The IPI global network of journalists, editors, and publishers is alarmed by reports of excessive police violence toward reporters who were covering an anti-government protest in Istanbul on May 31. We call on authorities to meet their obligations to ensure that journalists can safely cover protests and other events of public interest.

According to reports, police clashed with protestors at a demonstration to mark the 9th anniversary of the anti-government demonstrations that began in 2013 in Istanbul’s Gezi Park. Those demonstrations challenged the rule of then-Prime Minister Recep Tayyip Erdoğan, who has accused these protestors of orchestrating the attempted coup against his administration in 2016.

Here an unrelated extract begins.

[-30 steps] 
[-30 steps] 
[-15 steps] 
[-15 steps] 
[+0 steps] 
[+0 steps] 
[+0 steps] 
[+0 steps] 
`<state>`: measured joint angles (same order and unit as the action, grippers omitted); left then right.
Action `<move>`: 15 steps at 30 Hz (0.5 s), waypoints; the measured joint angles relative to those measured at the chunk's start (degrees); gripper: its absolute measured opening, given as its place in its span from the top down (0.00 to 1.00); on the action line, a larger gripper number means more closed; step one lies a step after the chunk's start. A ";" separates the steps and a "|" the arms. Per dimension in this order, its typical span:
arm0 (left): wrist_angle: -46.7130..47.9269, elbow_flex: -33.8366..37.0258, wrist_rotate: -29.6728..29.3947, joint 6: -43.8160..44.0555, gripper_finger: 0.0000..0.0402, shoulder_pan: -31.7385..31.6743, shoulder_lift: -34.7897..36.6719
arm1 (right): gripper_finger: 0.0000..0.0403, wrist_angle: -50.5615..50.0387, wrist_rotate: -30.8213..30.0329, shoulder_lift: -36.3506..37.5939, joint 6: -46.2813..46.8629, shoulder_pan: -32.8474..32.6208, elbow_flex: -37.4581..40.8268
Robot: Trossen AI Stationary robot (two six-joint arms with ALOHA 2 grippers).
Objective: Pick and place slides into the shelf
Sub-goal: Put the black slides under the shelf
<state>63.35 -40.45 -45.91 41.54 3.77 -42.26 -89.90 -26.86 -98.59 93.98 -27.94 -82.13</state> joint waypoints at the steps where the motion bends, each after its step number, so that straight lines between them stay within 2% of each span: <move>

At this year’s demonstration, police deployed tear gas and arrested 170 attendees, according to reports. Amongst those detained were freelance photojournalist Hayri Tun; reporters Ozan Demiriz of Halk TV; Dilan Polat of Flash TV; Meryem Akyol of Evrensel; photojournalist Bülent Kılıç; and Gökay Başcan of BirGün among others. 

“Journalists must be able to cover matters of public interest, such as demonstrations and protests, safely and without fear of being arrested or physically assaulted”, IPI Turkey Programme Coordinator Renan Akyavaş said. “We call on Turkish authorities to ensure that the police respect the work of the press.” 

According to reports, journalists were blocked from doing their reporting despite informing police that they were journalists. Freelance photojournalist Hayri Tunç told IPI that he was hit directly by teargas before being arrested and detained by the police. He believes that the arrests of journalists are a direct attack on “people’s right to news”, and “demonstrate that life is about to get even more difficult for journalists” in Turkey. 

Journalists in Turkey face increasing violence by police. Ongoing protests at Turkey’s top public university, Bosphorus University, in response to the undemocratic appointment of a loyalist director have also been met with similar violence towards both students and journalists

In 2021, at least 49 journalists were targeted with physical assaults, including police violence, in at least 30 separate incidents including shootings and armed attacks by the end of the year, according to IPI monitoring.